Assessment of response format
An appropriately functioning item requires a response format that respondents use in a consistent manner. Examining response thresholds – the points at which each consecutive response category for an item is equally likely to be endorsed – allows the assessment of response format in this regard. For an appropriately functioning item, the response thresholds between successive categories should be ordered, such that the threshold between categories 1 and 2 falls below the threshold between categories 2 and 3, and so on. A disordered response threshold indicates that respondents are not selecting response categories expected according to their overall scale score.
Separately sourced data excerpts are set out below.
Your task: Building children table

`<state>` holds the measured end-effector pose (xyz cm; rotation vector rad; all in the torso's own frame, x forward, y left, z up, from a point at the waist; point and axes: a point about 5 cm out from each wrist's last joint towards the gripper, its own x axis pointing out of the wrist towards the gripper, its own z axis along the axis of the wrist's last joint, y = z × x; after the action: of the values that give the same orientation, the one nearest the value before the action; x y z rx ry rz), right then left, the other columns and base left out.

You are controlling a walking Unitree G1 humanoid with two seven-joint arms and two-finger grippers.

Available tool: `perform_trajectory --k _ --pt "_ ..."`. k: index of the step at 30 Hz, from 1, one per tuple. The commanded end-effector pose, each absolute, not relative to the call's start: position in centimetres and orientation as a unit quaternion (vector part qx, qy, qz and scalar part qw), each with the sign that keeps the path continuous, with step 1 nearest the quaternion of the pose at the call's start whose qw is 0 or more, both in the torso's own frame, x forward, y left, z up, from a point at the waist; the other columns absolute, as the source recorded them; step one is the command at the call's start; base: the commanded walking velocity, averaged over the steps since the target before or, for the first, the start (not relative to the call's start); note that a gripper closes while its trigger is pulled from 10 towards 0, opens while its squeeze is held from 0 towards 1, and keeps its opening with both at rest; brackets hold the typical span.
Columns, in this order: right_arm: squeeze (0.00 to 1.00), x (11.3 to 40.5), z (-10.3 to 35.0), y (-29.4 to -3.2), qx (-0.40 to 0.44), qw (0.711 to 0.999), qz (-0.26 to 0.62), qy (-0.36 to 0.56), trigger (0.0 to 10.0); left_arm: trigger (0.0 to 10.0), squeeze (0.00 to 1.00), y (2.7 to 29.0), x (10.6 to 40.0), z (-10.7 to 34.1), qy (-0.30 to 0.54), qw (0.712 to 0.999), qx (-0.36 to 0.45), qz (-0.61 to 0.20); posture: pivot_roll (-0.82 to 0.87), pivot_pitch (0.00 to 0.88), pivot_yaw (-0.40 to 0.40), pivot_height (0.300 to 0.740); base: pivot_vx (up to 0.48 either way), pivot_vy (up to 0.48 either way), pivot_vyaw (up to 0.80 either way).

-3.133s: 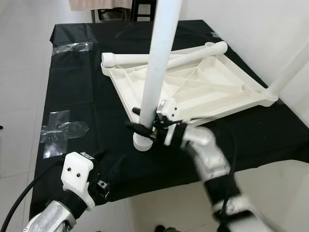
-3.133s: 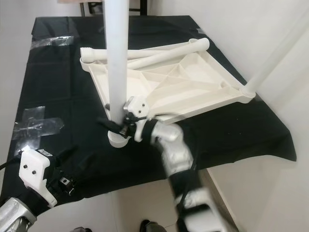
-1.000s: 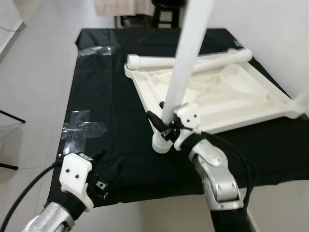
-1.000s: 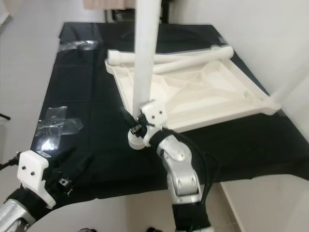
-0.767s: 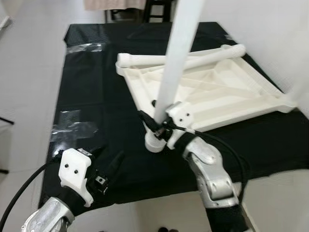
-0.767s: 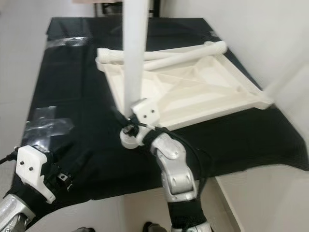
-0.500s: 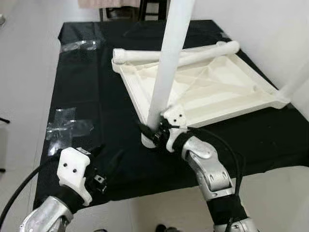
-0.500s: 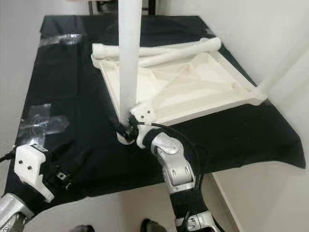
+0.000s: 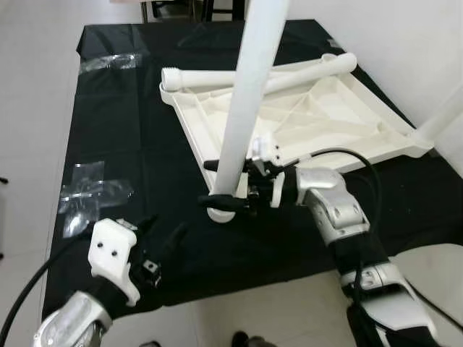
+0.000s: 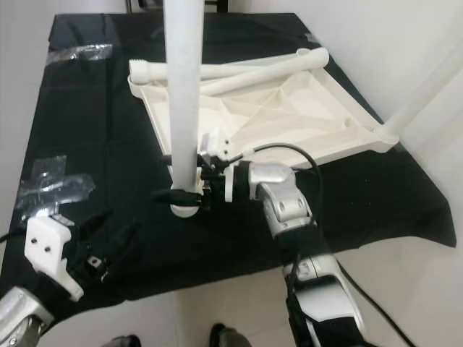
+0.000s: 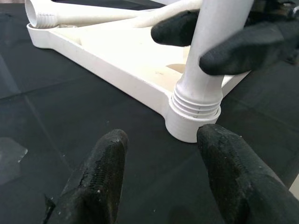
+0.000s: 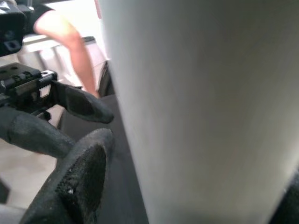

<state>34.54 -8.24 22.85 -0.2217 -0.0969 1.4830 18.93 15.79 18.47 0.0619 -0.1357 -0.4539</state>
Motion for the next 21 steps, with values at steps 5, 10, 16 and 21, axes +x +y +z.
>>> perform_trajectory --k 5,10,16,21 --pt "0.0 35.0 22.9 -8.2 -0.087 0.71 0.699 -0.03 0.0 10.0 0.0 15.9 18.7 18.2 -0.06 0.972 0.033 -0.223 0.2 0.218 -0.133 0.74 0.0 0.0 0.0" --pt "0.0 34.9 22.4 -8.9 -0.082 0.696 0.713 -0.02 0.0 10.0 0.0 15.9 18.6 18.2 -0.06 0.973 0.033 -0.222 0.19 0.217 -0.131 0.74 0.0 0.0 0.0" --pt "0.0 34.6 21.0 -9.9 -0.079 0.718 0.692 -0.019 0.0 10.0 0.0 15.6 18.6 18.1 -0.058 0.972 0.03 -0.228 0.18 0.223 -0.133 0.74 0.0 0.0 0.0" --pt "0.0 34.1 17.9 -9.8 -0.074 0.822 0.565 0.006 0.0 10.0 0.0 15.5 18.4 17.9 -0.054 0.971 0.027 -0.232 0.16 0.236 -0.138 0.74 0.0 0.0 0.0"
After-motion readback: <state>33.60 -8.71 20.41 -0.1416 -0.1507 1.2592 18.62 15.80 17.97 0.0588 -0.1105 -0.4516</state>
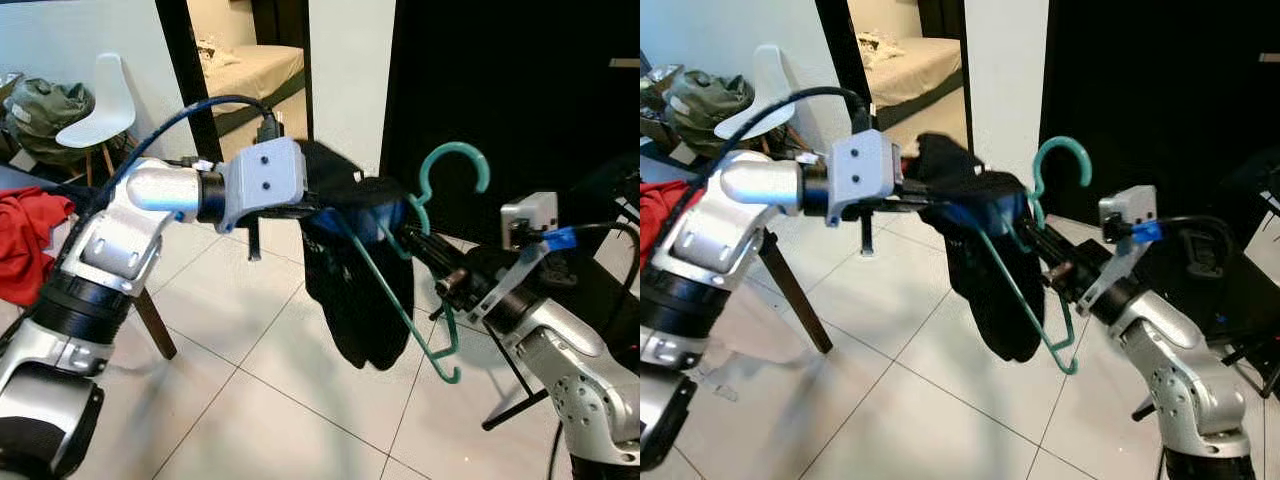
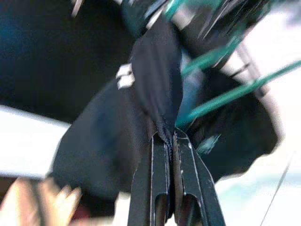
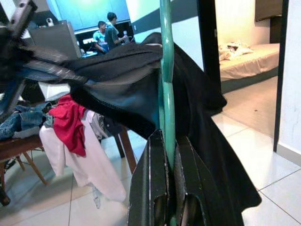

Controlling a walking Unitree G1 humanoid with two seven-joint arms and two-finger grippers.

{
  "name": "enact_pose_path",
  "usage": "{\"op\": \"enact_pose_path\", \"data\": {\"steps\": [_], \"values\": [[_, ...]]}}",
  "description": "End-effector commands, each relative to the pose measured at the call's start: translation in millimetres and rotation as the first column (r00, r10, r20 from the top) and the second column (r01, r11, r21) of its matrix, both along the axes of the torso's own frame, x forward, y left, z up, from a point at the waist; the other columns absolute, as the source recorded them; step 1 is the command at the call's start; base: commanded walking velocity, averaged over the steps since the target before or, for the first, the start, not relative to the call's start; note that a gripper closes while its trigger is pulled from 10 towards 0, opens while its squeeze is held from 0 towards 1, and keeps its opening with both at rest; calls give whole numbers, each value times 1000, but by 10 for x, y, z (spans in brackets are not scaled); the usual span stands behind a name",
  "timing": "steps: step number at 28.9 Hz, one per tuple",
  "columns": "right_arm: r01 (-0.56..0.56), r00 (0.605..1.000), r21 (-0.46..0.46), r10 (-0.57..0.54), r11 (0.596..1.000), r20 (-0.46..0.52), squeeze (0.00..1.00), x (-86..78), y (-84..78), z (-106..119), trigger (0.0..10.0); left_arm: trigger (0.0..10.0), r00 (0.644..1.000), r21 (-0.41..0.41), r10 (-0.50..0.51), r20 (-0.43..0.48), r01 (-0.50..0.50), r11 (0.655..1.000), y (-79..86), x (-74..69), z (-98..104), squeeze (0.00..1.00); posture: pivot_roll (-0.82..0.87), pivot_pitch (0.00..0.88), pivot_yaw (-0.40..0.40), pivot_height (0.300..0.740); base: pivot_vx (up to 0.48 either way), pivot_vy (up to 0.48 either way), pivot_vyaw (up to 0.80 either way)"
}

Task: Hang hanger

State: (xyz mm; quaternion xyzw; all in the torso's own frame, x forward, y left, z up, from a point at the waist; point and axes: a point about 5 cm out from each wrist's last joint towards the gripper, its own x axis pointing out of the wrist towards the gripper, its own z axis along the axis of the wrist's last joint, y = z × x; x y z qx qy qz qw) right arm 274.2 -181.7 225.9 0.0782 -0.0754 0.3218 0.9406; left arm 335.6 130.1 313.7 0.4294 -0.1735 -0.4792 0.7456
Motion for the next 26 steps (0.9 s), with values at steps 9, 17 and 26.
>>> {"op": "enact_pose_path", "data": {"steps": [9, 17, 26], "values": [[-19, 1000, -17, 19, 1000, 9, 0, 44, 154, -60, 10000, 10000, 993, 16, 52, 109, -54, 998, 118, -46, 258, 0, -85, 0, 67, 740, 0, 0, 0], [-44, 996, -145, 32, 988, -80, 0, 88, 335, -304, 10000, 10000, 985, -107, -122, 119, 134, 985, -204, -153, 351, 0, -86, 0, 65, 740, 0, 0, 0], [-56, 996, -136, 46, 989, -78, 0, 124, 469, -318, 10000, 10000, 883, -227, -469, -6, 455, 861, -858, -538, 116, 0, -85, 0, 66, 740, 0, 0, 0]]}}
Invariance of item functioning across different groups
For an item to be included in the HSCS, the probability of selecting a certain response category for a given value of the latent trait should be invariant across groups. If it is not, the item exhibits differential item function (DIF). DIF is a form of bias in which systematic differences in patterns of responding to an item are observed between individuals with different characteristics, despite having the same level of the latent variable. If two or more groups showed a consistent difference in item responses across the range of values for the latent variable, this is known as “uniform DIF”. “Nonuniform DIF” occurs when the differences between groups vary over the range of values of the latent variable. In RUMM 2020, DIF is assessed using two-way analysis of variance, with predicted score compared across the different levels of the grouping variable and across different levels of the latent trait (where individuals are grouped into a number of “class intervals” based on their latent trait score ). The data were examined for DIF across sex and cancer site. (DIF across country is an important issue but has been examined previously.) Because cross-population comparisons using the HSCS are desirable, any items exhibiting DIF were excluded from the HSCS.
Local dependence among items, indicating an association above and beyond that shared by the underlying trait, was assessed by inspection of the residual correlation matrix for values exceeding 0.3.